Instructions to follow>
Select and reproduce each line of the listing below that bears the string "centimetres".

Recorded data>

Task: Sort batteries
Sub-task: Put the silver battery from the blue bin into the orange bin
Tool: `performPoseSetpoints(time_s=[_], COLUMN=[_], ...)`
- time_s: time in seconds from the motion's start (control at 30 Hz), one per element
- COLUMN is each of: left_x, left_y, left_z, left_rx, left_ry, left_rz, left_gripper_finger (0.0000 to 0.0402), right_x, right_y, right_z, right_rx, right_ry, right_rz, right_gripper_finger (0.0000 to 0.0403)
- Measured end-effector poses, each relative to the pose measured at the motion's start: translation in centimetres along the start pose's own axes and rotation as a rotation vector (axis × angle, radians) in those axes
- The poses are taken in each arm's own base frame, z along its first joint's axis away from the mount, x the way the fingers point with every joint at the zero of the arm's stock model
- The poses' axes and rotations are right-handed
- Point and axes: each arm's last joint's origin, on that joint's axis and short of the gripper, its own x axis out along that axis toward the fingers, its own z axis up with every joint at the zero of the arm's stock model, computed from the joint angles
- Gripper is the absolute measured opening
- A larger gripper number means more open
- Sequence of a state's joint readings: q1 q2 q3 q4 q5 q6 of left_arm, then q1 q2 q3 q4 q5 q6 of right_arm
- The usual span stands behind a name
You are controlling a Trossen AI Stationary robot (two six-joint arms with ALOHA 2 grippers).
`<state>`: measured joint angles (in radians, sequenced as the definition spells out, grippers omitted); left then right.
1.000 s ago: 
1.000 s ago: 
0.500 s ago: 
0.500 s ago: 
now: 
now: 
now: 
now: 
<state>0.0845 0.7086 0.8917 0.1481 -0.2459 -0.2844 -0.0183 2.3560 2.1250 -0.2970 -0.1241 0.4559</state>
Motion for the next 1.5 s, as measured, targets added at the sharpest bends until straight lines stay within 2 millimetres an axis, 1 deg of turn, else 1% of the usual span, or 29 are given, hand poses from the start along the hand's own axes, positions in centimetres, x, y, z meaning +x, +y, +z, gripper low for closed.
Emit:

Exercise result>
- Measured end-effector poses, each relative to the pose measured at the motion's start: translation in centimetres along the start pose's own axes and rotation as a rotation vector (axis × angle, radians) in those axes
Motion for the next 1.5 s, as measured, targets added at the sharpest bends until straight lines stay within 2 millimetres an axis, 1 deg of turn, else 1% of the usual span, or 29 are given, hand poses from the start along the hand's own axes, positions in centimetres, x, y, z meaning +x, +y, +z, gripper low for closed.

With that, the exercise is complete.